[Data records]
- - -
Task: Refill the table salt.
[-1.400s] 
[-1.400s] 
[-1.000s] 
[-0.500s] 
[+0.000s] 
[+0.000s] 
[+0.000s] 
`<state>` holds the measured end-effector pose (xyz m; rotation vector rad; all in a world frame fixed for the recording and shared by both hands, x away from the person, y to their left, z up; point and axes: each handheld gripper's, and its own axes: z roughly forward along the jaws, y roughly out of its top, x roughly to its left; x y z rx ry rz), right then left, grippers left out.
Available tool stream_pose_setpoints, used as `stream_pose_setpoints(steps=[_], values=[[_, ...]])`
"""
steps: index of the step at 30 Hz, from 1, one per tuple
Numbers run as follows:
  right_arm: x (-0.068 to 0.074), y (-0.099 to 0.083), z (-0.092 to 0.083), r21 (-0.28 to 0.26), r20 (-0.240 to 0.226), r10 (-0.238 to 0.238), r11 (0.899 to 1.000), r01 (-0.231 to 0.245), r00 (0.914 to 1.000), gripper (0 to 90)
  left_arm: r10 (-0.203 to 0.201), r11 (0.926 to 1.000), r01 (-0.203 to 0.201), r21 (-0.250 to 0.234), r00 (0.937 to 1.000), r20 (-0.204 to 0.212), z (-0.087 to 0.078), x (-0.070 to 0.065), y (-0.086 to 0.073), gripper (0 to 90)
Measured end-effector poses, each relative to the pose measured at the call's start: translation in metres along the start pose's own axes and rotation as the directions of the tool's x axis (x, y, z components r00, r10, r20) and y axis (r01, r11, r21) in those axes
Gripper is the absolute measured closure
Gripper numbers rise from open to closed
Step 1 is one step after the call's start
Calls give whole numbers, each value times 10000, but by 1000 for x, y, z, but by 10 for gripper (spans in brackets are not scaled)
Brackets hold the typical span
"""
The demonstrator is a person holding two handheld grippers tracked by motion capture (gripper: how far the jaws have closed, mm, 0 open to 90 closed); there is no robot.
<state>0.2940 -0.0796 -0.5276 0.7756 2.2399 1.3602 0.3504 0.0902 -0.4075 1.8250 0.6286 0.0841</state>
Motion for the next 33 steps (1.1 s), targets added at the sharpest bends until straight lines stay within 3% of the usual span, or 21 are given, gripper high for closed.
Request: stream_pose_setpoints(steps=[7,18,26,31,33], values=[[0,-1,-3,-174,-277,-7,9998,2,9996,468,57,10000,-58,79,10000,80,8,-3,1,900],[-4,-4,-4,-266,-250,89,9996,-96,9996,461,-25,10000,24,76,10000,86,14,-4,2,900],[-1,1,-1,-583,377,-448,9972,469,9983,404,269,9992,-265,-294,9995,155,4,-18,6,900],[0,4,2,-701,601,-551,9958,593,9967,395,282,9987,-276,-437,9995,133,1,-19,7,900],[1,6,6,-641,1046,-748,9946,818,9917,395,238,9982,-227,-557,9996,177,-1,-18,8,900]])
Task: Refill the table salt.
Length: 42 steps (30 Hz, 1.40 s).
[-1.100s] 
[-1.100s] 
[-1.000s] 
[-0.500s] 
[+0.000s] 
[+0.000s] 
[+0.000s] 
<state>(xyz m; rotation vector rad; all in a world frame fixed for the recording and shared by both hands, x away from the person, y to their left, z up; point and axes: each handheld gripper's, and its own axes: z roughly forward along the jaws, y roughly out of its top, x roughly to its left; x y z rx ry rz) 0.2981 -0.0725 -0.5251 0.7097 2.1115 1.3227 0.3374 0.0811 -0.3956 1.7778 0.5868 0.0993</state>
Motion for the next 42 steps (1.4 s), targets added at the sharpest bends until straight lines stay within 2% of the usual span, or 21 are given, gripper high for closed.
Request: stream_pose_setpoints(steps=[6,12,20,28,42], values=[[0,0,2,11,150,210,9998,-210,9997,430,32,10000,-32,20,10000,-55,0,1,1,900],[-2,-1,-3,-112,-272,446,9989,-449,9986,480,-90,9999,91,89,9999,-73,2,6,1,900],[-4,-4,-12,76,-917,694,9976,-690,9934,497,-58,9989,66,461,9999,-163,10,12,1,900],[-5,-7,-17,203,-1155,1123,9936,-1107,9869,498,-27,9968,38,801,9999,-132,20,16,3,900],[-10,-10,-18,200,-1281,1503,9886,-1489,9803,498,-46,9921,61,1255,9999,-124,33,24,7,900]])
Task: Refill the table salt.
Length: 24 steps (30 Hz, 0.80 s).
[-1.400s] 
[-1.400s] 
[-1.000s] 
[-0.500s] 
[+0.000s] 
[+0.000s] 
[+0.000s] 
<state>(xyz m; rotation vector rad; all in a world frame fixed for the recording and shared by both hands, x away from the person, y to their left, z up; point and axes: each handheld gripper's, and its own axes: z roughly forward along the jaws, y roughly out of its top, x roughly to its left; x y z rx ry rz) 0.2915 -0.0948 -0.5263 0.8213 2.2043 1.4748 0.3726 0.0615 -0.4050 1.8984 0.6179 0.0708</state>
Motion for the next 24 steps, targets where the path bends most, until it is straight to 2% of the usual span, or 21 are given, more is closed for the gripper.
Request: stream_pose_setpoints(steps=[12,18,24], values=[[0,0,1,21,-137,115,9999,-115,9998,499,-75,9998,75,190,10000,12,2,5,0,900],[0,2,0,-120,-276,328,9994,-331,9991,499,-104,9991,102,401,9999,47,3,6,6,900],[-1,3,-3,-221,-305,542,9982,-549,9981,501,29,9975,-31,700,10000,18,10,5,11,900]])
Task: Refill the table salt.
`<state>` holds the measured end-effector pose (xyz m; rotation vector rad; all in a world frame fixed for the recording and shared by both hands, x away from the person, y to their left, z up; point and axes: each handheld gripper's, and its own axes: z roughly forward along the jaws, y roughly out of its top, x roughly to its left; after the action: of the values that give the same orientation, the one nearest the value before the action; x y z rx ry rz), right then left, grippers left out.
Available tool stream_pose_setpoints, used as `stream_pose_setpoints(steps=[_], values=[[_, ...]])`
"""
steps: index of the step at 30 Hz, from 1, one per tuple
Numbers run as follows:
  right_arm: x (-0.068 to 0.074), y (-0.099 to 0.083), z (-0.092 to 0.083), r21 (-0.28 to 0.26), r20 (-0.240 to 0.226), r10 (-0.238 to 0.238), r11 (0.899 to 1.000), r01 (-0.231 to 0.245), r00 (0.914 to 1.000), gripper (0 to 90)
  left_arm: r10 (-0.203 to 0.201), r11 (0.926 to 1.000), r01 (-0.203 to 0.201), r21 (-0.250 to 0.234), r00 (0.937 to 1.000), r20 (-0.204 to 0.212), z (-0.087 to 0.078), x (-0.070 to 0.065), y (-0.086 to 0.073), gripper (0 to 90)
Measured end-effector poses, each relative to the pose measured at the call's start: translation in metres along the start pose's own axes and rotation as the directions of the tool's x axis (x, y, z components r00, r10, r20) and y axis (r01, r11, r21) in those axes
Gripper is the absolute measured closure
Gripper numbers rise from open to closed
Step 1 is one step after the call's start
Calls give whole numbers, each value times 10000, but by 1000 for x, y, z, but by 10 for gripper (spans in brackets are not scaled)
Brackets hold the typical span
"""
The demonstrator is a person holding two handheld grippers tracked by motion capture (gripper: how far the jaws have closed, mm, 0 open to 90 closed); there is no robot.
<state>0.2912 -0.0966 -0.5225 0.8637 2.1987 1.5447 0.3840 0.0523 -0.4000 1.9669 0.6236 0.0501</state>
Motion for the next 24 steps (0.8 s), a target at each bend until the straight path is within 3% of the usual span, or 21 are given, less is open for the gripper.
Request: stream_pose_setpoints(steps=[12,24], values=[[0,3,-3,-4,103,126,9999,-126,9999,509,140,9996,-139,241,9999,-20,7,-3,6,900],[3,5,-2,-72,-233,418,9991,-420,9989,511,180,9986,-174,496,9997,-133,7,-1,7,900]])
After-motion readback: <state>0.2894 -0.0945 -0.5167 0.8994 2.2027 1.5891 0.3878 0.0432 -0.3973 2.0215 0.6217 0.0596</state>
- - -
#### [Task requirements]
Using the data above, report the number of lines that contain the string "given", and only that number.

#### [Answer space]
4